No Strings Attached (Reitman, 2011)

Natalie Portman and Ashton Kutcher

This is not one of those reviews that is really all that much about the movie, which, I will admit, was fine, by which, I mean, that I laughed loud enough and often enough that I wasn’t seriously perturbed by the fact that I didn’t believe a second of it. I don’t feel too grinch-like in saying I didn’t believe the film since the film doesn’t really believe itself. It offers up excuses for its characters rather than motivations, treating its subject matter (casual sex) as a situation rather than a subject.

To give just one example of what I mean Emma (Natalie Portman) has a job at a hospital where, she complains, she works eighty hours a week. This is one reason why she needs a friend with benefits (Kutcher, as Adam) but has no energy to invest in, you know, a relationship (by which she means, apparently, one in which a guy actually wants to cuddle after sex). Yet every time we see her at or near the hospital she is on break, chatting with her co-workers, or, roaming the hall drinking a coffee with her BFF and leisurely talking about her relationship troubles.

There are other balloons the film floats to explain why the characters…okay, why Emma, thinks hooking up is better than finding love. They are all rather half-hearted, though. The difference between a situation comedy and romantic comedy is that in the former the comedy is all about the situation, in the latter, it is found in the relationship.

That’s okay, though, in one sense. Hollywood’s job is to tell us that beautiful people are less happy than we are, even if they do mostly hang out with their friends and have sex with other beautiful people. I understand that we are a good forty years past the 1960s, but is casual sex really so accepted that a film can think itself brave for trumpeting the notion that love is more than that? It’s not that I disagree with that premise, it’s that I don’t know who is arguing for the other side. In the film, to the extent it is Emma, she’s a straw-man debater, and nowhere is that clearer than in the painfully long third act where the problem is not that you don’t want to see the characters together but rather that you know they will end up together and so you feel nothing much but irritation at them (her mostly) for not getting on with it already.

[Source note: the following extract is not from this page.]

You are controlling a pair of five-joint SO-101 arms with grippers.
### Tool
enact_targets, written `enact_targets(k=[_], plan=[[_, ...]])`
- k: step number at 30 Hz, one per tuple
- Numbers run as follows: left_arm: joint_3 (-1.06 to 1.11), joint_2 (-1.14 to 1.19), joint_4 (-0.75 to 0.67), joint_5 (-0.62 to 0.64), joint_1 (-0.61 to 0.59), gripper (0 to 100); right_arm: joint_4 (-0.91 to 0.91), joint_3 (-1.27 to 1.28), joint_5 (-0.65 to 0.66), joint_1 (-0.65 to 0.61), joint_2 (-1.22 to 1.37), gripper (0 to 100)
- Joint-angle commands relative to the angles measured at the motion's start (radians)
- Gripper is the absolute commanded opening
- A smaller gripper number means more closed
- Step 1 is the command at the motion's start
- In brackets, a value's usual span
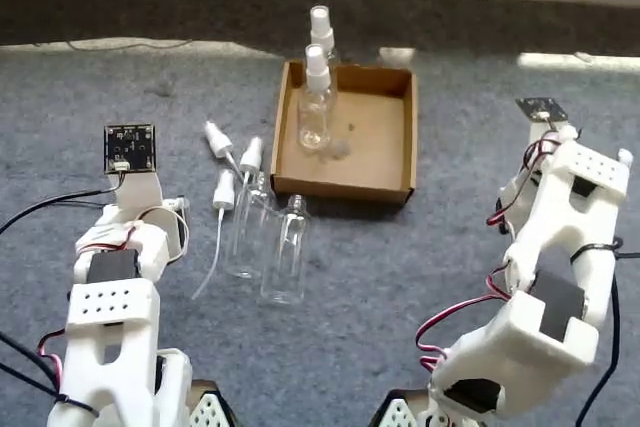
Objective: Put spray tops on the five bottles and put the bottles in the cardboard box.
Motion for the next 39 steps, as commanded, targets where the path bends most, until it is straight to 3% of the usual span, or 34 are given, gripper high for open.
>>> enact_targets(k=[1, 8, 17, 30, 39], plan=[[-0.007, -0.018, -0.017, 0.003, 0.021, 15, 0.005, -0.061, -0.052, -0.054, -0.005, 33.0], [-0.007, -0.018, -0.017, 0.003, 0.021, 15, 0.004, -0.061, -0.098, -0.051, 0.013, 33.0], [-0.005, -0.018, -0.017, 0.003, 0.021, 15, -0.004, -0.170, -0.117, -0.015, 0.216, 33.0], [-0.005, -0.016, -0.017, 0.003, 0.021, 15, -0.050, -0.197, -0.166, -0.012, 0.232, 32.5], [-0.005, -0.016, -0.017, 0.003, 0.021, 15, -0.050, -0.194, -0.163, -0.007, 0.232, 15.8]])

That Ashton Kutcher and Natalie Portman are so full of charm (and easy on the eyes) makes the whole enterprise go down easy. Plus, it’s great to see Kevin Kline again doing anything. There are lots of funny bits, including the world’s most (or least) romantic mix tape. What there isn’t is much romance. That would be okay it it were really about the sex–the allure of sex, or an honest attempt to depict how people use sex to fill their emptiness because the sex can do that sometimes. But here the sex is so much like a chore, even when they are discovering it, so perfunctory, so generic, that we lack a sense of what they get out of it. Granted, a film that was honestly about the sex, one that was truer to its premise, one that really explored why people hook up, would be more like Eyes Wide Shut or some cross between Eric Rohmer and Woody Allen. That is to say, it wouldn’t be opening on multiple screens down at the multiplex.

I laughed a lot, though, so I wouldn’t begrudge anyone who wanted to go see it. Kutcher’s got some serious cleft action going, and when he does his sad-sack, mopey routine, you just want to give him a hug. Sucks to be young, rich, handsome, and having sex with Natalie Portman, I guess.